Records provided:
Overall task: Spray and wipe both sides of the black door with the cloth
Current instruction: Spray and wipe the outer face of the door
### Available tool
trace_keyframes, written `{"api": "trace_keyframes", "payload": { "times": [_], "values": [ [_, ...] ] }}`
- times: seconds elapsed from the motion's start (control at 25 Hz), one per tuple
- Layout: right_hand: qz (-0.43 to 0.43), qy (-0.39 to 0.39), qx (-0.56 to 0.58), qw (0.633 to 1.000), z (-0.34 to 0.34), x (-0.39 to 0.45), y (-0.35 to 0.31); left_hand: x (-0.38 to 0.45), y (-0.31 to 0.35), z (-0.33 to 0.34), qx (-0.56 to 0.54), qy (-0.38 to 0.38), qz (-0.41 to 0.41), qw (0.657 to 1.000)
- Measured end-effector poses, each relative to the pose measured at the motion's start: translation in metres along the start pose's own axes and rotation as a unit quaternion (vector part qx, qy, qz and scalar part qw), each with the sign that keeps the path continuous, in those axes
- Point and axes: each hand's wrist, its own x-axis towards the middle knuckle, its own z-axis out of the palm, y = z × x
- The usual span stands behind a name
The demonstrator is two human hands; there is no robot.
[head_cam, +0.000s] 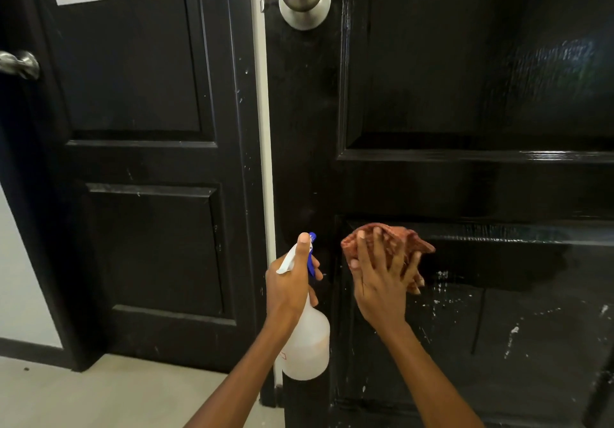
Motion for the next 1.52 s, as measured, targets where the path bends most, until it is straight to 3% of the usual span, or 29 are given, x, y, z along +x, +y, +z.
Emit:
{"api": "trace_keyframes", "payload": {
  "times": [0.08, 0.28, 0.44, 0.56, 0.64, 0.8, 0.96, 1.08, 1.2, 1.32, 1.44, 1.52],
  "values": [
    [-0.049, 0.010, -0.012, 0.999, -0.003, 0.024, -0.017, -0.005, -0.005, -0.008, 0.000, 0.019, 0.004, 1.000],
    [-0.051, 0.026, 0.003, 0.998, 0.002, 0.029, -0.038, -0.016, -0.027, -0.016, 0.003, 0.056, -0.014, 0.998],
    [-0.143, -0.065, -0.030, 0.987, 0.021, -0.050, -0.003, -0.024, -0.042, -0.012, 0.010, 0.052, -0.025, 0.998],
    [-0.242, -0.155, -0.090, 0.954, 0.027, -0.114, 0.033, -0.033, -0.047, -0.014, 0.019, 0.045, -0.032, 0.998],
    [-0.254, -0.172, -0.111, 0.945, 0.026, -0.128, 0.042, -0.035, -0.048, -0.017, 0.022, 0.047, -0.031, 0.998],
    [-0.197, -0.141, -0.103, 0.965, 0.025, -0.090, 0.018, -0.031, -0.046, -0.027, 0.020, 0.059, -0.011, 0.998],
    [-0.138, -0.020, -0.046, 0.989, -0.003, 0.020, -0.027, -0.030, -0.041, -0.036, 0.012, 0.095, 0.017, 0.995],
    [-0.125, 0.023, -0.028, 0.992, -0.019, 0.096, -0.076, -0.024, -0.043, -0.046, 0.015, 0.136, 0.032, 0.990],
    [-0.138, 0.039, -0.017, 0.990, -0.011, 0.114, -0.106, -0.018, -0.047, -0.059, 0.025, 0.153, 0.044, 0.987],
    [-0.271, -0.004, -0.027, 0.962, 0.021, 0.057, -0.098, -0.016, -0.054, -0.072, 0.029, 0.161, 0.047, 0.985],
    [-0.422, -0.133, -0.084, 0.893, 0.056, -0.032, -0.073, -0.023, -0.059, -0.080, 0.040, 0.171, 0.037, 0.984],
    [-0.462, -0.204, -0.102, 0.857, 0.065, -0.072, -0.060, -0.031, -0.062, -0.083, 0.054, 0.169, 0.027, 0.984]
  ]
}}
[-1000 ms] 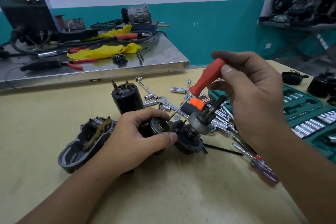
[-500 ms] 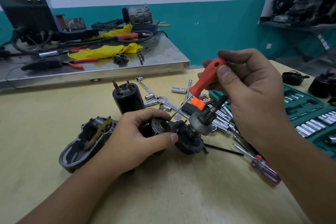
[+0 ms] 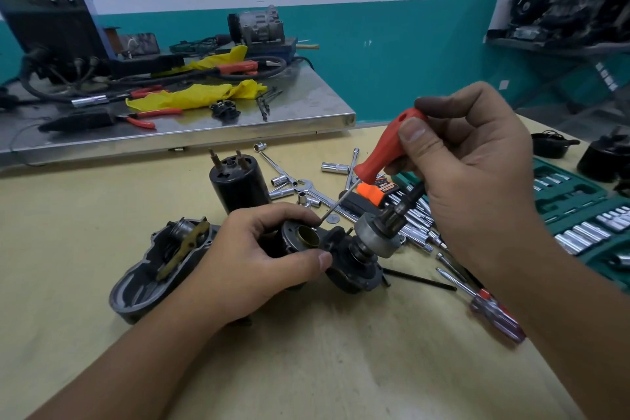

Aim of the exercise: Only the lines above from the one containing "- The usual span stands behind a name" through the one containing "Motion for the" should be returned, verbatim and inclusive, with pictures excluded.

Reply to the exercise:
- The usual span stands behind a name
The demonstrator is two human hands; there is no robot.
[head_cam, +0.000s] 
Motion for the next 1.52 s, as measured, targets where the path bends most, until it is straight to 3% of the usual span, or 29 are given, x, y, z along +x, +y, +z.

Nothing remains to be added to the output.